Now, however, in the name of feeding a
growing human population, a completely
different kind of botany, in the Cartesian
tradition of reducing complex wholes to
simple parts, strives to alter isolated
genes while disregarding the interactive
totality of ecosystems. Its ambition is to
replace nature's wisdom with people's
cleverness; to treat nature not as model
and mentor but as a set of limits to be
evaded when inconvenient; not to study nature but to
restructure it.

This paragraph says it all. According to the authors own words, the
application of human reason and skill to solving practical problems is
morally wrong.

The text of the article shows that the authors do not personally know
scientists who work in plant agriculture and are unfamiliar with the
course work provided in agricultural universities.
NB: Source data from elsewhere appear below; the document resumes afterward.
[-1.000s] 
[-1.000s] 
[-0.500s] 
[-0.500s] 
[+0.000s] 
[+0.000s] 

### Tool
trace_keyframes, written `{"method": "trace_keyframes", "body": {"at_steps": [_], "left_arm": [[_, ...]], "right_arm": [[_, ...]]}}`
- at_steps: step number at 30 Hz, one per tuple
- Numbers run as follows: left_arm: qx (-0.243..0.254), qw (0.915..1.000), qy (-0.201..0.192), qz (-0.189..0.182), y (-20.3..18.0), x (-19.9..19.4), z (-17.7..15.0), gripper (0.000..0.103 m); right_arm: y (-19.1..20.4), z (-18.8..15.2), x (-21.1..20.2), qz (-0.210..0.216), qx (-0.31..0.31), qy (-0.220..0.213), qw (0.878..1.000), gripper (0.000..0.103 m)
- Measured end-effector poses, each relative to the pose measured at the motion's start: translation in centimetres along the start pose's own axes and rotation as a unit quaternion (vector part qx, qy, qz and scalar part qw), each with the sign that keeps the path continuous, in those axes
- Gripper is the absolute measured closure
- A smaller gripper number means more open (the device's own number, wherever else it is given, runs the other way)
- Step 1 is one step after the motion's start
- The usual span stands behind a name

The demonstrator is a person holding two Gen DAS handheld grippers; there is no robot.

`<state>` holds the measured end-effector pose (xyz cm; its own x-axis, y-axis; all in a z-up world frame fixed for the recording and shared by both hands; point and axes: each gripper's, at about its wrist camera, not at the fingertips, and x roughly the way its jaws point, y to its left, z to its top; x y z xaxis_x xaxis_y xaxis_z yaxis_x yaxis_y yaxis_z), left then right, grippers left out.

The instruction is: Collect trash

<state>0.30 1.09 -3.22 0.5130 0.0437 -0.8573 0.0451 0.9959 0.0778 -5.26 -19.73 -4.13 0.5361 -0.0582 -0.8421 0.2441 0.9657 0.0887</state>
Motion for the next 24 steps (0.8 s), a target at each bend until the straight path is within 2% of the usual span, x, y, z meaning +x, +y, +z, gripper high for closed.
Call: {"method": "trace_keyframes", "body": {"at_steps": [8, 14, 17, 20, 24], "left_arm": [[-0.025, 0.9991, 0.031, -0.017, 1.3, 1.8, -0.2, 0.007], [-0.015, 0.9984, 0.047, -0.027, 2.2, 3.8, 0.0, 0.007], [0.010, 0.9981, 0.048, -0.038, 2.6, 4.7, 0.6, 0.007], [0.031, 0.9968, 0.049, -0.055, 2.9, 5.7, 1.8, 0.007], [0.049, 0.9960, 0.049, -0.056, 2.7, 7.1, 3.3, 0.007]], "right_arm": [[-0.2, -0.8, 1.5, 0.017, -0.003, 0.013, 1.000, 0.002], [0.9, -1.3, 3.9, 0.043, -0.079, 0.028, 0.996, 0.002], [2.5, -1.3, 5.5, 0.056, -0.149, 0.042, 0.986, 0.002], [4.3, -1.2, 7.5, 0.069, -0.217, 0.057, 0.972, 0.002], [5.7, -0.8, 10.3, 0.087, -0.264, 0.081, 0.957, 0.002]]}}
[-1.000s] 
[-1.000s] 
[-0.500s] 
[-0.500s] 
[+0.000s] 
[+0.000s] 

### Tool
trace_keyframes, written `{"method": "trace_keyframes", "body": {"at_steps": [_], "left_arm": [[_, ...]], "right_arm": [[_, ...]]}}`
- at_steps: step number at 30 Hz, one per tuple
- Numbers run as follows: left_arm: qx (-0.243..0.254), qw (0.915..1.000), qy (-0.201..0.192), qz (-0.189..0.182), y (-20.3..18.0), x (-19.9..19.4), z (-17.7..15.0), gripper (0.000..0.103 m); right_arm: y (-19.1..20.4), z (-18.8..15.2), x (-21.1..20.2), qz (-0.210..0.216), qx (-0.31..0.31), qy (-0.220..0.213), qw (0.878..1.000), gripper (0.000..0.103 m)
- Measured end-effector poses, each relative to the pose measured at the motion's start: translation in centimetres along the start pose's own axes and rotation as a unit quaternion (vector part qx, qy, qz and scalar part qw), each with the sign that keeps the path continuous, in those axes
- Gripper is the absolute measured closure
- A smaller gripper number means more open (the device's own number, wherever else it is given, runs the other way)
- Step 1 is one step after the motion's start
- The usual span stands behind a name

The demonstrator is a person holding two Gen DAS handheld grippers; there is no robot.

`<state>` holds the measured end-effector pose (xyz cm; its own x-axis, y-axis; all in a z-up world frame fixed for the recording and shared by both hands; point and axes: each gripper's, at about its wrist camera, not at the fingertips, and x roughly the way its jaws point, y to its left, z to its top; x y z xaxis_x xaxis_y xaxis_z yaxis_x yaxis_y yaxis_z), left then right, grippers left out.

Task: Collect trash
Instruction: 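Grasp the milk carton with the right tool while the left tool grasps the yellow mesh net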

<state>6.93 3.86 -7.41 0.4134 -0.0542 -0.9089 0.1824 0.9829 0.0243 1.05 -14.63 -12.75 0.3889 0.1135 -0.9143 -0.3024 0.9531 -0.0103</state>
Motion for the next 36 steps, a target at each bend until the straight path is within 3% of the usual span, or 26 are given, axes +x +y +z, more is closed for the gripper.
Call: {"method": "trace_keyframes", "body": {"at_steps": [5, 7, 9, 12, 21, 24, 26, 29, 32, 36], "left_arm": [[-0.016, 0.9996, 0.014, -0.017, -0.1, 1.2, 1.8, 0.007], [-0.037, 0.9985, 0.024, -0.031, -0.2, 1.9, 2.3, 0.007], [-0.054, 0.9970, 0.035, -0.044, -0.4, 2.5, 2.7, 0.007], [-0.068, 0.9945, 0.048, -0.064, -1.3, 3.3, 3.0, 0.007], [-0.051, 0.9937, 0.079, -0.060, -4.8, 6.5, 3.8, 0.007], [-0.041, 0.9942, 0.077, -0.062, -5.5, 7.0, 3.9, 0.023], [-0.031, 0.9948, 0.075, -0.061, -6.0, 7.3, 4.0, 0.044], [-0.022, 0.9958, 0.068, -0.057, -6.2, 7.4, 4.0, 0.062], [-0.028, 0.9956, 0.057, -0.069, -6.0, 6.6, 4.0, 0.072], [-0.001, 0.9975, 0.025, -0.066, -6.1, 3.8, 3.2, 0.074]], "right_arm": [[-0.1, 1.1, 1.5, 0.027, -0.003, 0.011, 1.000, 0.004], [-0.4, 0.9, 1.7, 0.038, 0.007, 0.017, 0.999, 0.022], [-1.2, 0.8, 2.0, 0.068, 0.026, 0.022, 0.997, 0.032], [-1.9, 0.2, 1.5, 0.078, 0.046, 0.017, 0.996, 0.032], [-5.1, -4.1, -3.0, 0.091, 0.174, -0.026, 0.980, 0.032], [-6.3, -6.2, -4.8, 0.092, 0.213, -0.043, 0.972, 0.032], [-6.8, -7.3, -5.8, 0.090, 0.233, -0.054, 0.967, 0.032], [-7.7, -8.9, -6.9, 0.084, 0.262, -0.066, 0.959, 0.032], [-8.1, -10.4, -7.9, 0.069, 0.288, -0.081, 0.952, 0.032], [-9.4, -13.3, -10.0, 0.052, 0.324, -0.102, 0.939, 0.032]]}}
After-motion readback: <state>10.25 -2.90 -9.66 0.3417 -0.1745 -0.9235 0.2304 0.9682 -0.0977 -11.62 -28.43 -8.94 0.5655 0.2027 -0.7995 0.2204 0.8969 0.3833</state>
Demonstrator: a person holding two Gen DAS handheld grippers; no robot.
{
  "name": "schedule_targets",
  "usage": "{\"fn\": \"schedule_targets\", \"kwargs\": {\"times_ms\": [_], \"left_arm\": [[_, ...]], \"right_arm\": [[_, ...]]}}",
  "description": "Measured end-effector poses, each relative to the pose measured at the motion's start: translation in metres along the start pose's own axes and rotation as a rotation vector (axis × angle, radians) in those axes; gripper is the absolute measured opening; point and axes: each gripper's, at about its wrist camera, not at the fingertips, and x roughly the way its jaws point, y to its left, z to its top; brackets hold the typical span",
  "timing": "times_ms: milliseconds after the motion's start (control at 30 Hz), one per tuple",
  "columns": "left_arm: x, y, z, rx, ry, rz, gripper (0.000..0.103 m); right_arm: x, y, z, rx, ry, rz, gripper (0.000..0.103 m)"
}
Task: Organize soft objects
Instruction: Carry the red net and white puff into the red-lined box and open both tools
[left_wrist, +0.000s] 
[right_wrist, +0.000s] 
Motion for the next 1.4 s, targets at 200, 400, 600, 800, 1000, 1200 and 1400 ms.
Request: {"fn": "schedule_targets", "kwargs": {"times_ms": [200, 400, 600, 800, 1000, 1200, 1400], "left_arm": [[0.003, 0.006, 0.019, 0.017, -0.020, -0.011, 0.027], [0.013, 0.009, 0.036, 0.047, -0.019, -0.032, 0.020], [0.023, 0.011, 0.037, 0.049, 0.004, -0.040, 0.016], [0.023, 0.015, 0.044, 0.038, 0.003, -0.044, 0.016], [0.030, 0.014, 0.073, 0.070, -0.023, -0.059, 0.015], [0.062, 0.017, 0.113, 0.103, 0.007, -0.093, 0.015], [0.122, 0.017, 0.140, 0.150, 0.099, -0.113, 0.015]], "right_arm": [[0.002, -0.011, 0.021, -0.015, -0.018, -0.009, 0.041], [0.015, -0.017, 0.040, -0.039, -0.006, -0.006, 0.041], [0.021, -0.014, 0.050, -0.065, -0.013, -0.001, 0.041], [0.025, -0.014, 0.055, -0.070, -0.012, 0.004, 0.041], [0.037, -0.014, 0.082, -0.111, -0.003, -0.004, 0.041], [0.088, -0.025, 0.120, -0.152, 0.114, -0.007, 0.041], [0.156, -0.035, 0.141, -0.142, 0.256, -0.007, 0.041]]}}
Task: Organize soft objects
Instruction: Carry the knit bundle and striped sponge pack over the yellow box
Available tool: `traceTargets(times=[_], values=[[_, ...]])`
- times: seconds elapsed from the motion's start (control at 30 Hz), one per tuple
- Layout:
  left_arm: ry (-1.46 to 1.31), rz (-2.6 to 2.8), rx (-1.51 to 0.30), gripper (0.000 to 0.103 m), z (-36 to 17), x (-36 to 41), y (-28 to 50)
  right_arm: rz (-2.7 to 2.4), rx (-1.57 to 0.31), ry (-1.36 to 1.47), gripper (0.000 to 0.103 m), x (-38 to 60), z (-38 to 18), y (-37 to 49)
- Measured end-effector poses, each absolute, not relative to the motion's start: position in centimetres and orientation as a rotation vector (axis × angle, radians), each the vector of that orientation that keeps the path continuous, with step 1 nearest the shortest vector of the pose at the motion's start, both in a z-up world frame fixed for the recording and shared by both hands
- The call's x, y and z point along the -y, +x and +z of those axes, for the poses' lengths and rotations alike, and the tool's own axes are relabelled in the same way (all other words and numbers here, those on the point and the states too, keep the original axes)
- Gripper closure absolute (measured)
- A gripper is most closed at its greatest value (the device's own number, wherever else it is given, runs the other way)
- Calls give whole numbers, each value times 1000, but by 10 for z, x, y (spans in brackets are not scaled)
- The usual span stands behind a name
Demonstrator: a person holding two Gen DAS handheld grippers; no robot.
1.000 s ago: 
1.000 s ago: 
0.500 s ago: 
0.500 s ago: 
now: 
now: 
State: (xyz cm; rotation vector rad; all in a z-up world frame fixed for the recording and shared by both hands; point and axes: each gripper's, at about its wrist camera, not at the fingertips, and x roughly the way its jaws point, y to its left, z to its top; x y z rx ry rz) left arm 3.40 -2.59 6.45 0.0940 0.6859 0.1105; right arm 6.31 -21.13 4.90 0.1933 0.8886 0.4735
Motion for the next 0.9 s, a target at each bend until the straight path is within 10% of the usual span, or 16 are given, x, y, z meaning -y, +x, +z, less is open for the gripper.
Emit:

Otherwise they would
not make statements, like:

Such patchwork, done by people who've seldom
studied evolutionary biology and ecology...

These authors base their inferences on erroneous ideas:

...and common crops can hybridize with completely
unrelated weeds.

The credibility of these authors appears to rest on their expertise in
other areas of science and philosophy, not in plant biology:

Amory Lovins, a physicist and MacArthur Fellow, and
Hunter Lovins, a lawyer and social scientist, are
cofounders of Rocky Mountain Institute

With no relevant credentials and having their facts wrong to boot, one
should not grant this article serious credibility.